5 Replies Latest reply on Jul 15, 2015 9:16 AM by Enrico Olivelli

    Help debugging NearCache and multiple HotRod server architecture

    Enrico Olivelli Newbie

      Hi,

      I'm running Infinispan 7.2.3Final and I'm in trouble with the nearcache.

      That fact is that when running a cluster with more than one server after some time (I'm not yet able to reproduce the problem systematically) all the Java HotRod Clients clients stop behaving correctly, that is, it reads "stale" values from Infinispan.

      This is the case, in the simplest staging environment which reproduces the problem:

      - two java hotrod clients

      - two java hotrod servers (embedded in a java application, which does nothing but hosting the Infinispan server)

      - the clients are configured to connected to all the servers

       

      the client follows these steps:

      - writes an entry to a cache, with value=A

      - updates the entry to the cache, with value=B

      - reads the entry from the cache, the returned value is A

       

      of course this does not happens always, most of the time Infinispan works as expected, but after some time that the system is fully running every client stops behaving as expected and the buggy beheaviur  starts.

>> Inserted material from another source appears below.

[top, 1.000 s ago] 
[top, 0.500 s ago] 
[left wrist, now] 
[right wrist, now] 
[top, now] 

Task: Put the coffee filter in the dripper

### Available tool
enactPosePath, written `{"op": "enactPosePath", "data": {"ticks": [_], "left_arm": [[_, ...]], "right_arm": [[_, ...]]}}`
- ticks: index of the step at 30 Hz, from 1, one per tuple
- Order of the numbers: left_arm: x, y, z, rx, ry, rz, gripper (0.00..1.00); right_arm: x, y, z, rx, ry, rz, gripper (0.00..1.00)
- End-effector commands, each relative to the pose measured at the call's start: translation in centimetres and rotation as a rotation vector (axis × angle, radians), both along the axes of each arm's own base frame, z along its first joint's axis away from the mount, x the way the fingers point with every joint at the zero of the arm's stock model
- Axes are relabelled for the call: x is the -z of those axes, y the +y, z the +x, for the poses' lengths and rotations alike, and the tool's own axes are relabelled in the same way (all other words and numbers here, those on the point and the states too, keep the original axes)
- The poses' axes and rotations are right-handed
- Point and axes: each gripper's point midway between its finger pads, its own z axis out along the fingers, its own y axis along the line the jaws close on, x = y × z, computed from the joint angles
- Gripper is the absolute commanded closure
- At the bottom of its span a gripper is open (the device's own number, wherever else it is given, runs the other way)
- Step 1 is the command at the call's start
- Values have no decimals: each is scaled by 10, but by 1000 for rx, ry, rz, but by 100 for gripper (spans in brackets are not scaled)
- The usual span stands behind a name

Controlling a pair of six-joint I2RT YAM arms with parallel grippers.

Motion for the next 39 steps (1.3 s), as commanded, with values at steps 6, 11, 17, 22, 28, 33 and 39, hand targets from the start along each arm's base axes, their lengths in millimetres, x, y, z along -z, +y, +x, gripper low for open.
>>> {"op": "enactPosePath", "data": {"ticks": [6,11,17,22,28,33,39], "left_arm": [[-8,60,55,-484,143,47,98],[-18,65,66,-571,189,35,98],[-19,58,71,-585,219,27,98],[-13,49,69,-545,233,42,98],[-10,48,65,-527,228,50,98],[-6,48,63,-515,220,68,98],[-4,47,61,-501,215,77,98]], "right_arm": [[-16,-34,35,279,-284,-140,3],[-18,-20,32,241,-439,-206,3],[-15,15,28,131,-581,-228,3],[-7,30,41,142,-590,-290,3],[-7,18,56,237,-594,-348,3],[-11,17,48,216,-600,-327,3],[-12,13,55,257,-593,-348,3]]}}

      Even after restarting the server nodes the clients are not able to recover anymore, the only resolution is to restart the clients.

       

      Even putting  all the loggers at DEBUG level I cannot find any "exception", both on servers and on clients.

       

      Any idea of how can I debug this situation ?

       

      client side bootstrap code:

                  org.infinispan.client.hotrod.configuration.ConfigurationBuilder clientBuilder = new org.infinispan.client.hotrod.configuration.ConfigurationBuilder().forceReturnValues(false);

                      clientBuilder.nearCache().mode(NearCacheMode.LAZY).maxEntries(100000);

                  clientBuilder

                          .connectionPool()

                          .exhaustedAction(ExhaustedAction.WAIT)

                          .maxActive(10)

                          .maxIdle(10)

                          .maxTotal(20)

                          .minIdle(1)

                          .minEvictableIdleTime(60000)

                          .timeBetweenEvictionRuns(60000)

                          .numTestsPerEvictionRun(20)

                          .testOnBorrow(false)

                          .testOnReturn(false

                          .testWhileIdle(true);

                  clientBuilder

                          .socketTimeout(sockettimeout)

                          .connectionTimeout(connecttimeout);

                      clientBuilder.

                              security()

                              .authentication()

                              .enable()

                              .serverName("localhost")

                              .saslMechanism("CRAM-MD5")

                              .callbackHandler(new SecurityCallbackHandler(username, password, realm));

                       for each server...{

                          clientBuilder

                                  .addServer()

                                  .host(serveraddress)

                                  .port(serverport);

                      }

                 

      RemoteCacheManager remoteCacheManager = new RemoteCacheManager(clientBuilder.build());

       

       

      Server side configuration:

      GlobalConfiguration globalConfig = new GlobalConfigurationBuilder()

                          .globalJmxStatistics()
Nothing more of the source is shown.